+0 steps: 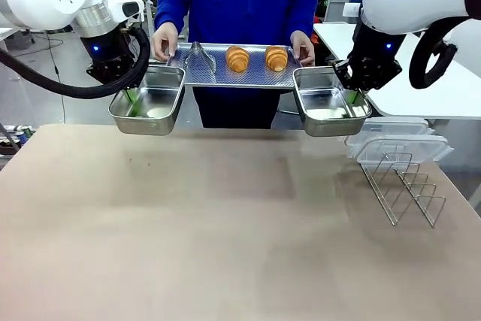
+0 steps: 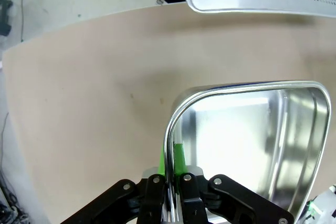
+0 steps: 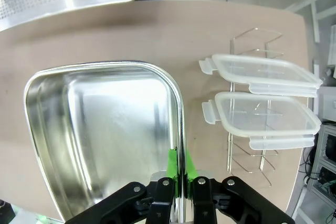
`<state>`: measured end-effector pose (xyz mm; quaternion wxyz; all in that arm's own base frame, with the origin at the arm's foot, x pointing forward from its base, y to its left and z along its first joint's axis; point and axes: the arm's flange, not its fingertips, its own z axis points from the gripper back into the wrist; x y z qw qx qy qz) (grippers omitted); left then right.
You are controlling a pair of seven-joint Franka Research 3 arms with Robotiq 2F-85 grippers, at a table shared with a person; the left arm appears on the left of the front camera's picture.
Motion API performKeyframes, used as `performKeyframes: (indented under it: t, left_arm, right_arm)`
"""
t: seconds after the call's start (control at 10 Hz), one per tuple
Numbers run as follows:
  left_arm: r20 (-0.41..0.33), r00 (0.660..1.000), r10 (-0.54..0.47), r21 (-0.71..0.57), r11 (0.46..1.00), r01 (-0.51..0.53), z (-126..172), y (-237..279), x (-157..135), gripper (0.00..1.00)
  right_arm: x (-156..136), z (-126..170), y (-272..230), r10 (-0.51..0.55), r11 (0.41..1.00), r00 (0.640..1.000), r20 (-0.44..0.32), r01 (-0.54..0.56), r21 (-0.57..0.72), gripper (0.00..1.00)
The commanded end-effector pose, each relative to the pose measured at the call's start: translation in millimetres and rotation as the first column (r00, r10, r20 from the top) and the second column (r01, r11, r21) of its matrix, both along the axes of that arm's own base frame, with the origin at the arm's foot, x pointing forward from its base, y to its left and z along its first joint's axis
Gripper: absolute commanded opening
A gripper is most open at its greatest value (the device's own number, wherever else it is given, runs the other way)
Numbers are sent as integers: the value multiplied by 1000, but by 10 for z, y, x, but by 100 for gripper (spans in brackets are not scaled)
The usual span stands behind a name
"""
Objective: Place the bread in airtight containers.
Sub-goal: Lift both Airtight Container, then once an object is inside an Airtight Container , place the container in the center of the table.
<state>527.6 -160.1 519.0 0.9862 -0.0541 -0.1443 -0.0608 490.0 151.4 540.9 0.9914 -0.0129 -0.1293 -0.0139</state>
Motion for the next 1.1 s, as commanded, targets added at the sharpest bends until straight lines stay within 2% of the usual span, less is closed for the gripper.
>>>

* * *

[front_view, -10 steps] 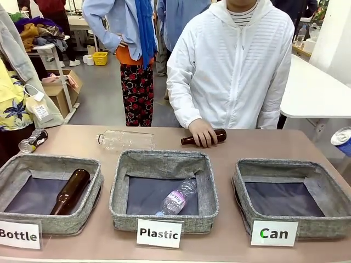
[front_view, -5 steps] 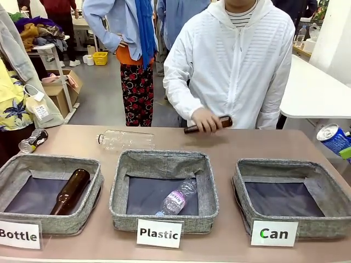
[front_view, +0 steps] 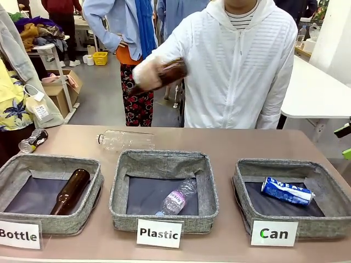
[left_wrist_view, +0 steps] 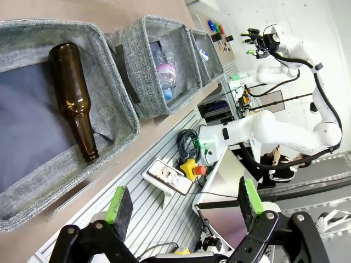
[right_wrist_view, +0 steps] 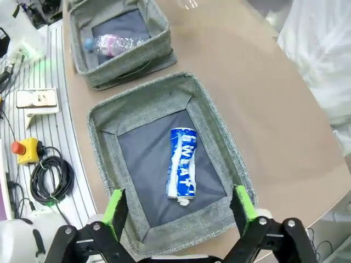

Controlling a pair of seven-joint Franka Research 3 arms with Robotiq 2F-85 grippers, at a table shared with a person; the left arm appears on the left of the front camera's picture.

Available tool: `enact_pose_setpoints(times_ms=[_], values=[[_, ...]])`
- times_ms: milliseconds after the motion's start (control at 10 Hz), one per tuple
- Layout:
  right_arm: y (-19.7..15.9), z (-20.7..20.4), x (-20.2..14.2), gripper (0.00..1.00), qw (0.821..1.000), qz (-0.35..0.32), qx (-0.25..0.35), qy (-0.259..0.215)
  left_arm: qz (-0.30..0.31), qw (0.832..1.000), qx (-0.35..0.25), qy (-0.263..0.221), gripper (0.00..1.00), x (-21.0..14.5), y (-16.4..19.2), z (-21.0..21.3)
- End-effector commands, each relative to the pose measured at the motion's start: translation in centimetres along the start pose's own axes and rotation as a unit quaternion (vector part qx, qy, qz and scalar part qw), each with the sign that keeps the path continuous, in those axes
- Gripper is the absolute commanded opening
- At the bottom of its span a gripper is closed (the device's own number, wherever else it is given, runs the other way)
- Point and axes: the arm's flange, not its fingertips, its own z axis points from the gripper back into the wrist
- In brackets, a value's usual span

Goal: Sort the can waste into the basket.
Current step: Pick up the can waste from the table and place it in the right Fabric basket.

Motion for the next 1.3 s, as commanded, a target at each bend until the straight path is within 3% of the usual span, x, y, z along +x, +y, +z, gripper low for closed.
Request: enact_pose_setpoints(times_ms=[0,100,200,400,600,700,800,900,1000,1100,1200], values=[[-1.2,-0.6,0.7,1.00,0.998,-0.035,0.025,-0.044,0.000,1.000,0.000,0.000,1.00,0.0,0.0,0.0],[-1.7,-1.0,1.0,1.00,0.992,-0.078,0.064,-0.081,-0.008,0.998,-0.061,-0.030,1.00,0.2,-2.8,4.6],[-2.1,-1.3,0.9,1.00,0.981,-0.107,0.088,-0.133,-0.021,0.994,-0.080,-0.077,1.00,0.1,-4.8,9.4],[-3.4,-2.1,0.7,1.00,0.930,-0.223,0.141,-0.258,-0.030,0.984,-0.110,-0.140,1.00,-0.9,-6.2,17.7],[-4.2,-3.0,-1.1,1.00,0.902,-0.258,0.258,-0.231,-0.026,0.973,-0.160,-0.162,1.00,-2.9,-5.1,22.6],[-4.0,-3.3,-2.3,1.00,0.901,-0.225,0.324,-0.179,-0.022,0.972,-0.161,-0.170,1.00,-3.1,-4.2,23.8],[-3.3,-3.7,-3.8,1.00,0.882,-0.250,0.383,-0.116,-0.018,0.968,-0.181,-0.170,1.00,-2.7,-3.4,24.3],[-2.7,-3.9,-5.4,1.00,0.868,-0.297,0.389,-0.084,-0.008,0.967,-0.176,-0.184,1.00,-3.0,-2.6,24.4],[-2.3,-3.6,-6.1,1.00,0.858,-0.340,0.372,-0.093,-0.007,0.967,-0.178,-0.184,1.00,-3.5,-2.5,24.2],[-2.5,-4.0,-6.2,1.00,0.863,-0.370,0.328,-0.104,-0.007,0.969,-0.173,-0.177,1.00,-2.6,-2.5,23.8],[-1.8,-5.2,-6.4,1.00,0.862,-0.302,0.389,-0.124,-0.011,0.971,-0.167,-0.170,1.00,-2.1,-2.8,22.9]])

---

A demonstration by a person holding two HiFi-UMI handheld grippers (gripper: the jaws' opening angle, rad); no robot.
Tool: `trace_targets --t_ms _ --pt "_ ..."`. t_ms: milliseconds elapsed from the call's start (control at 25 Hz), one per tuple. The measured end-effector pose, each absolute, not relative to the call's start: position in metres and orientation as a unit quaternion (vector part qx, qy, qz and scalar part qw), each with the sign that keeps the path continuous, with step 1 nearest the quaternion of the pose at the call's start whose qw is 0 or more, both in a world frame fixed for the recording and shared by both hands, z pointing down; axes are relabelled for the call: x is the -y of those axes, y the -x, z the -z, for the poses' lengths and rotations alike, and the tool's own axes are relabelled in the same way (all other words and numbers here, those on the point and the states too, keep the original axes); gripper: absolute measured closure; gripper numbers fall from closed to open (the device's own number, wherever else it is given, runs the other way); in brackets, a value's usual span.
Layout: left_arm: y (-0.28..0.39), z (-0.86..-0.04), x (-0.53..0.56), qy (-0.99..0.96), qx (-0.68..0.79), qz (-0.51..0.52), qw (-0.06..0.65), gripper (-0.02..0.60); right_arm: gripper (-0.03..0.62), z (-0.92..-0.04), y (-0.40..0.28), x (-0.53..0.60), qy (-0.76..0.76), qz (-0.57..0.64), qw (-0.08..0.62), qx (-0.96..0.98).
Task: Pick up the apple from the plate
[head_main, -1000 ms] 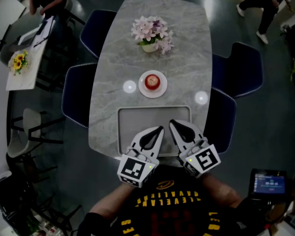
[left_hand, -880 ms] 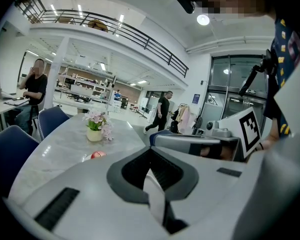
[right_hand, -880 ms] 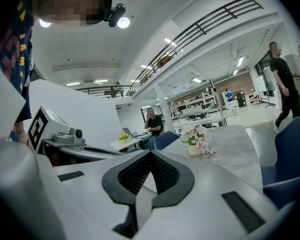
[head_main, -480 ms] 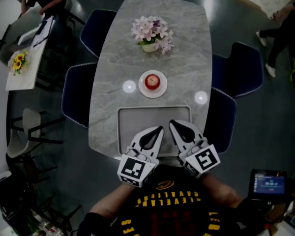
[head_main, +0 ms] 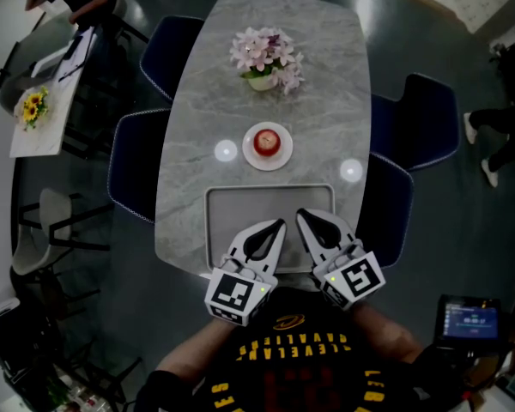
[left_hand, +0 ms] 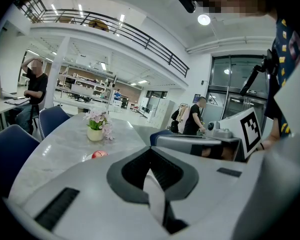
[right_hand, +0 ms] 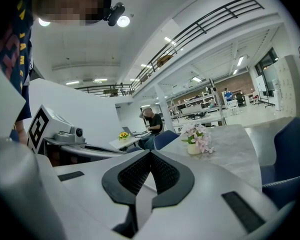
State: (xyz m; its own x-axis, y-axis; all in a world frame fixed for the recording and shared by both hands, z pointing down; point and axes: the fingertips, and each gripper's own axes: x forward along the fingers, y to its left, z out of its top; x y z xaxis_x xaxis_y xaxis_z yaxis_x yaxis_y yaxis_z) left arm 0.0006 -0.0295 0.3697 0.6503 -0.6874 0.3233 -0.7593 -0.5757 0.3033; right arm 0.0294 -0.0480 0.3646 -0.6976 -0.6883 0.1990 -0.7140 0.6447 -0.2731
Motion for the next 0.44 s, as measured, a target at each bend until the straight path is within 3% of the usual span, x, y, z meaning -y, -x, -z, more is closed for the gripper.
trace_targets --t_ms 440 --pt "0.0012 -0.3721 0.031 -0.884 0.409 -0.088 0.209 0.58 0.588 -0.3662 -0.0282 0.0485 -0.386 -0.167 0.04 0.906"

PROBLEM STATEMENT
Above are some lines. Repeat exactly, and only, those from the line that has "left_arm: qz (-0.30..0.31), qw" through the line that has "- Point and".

RESULT FOR THIS EXERCISE
  left_arm: qz (-0.30..0.31), qw (0.832..1.000), qx (-0.35..0.25), qy (-0.263..0.221), gripper (0.00..1.00), x (-21.0..14.5), y (-16.4..19.2), z (-21.0..21.3)
- End-effector commands, each relative to the pose measured at the motion's start: translation in centimetres along the start pose's own axes and rotation as a unit quaternion (vector part qx, qy, qz and scalar part qw), each with the sign that keeps the path continuous, in those axes
- Gripper is the absolute commanded opening
- At the bottom of its span a gripper is closed (the device's own number, wherever else it is given, runs the other way)
- Point and axes: the arm's flange, not its fingertips, its own z axis points from the gripper back into the wrist

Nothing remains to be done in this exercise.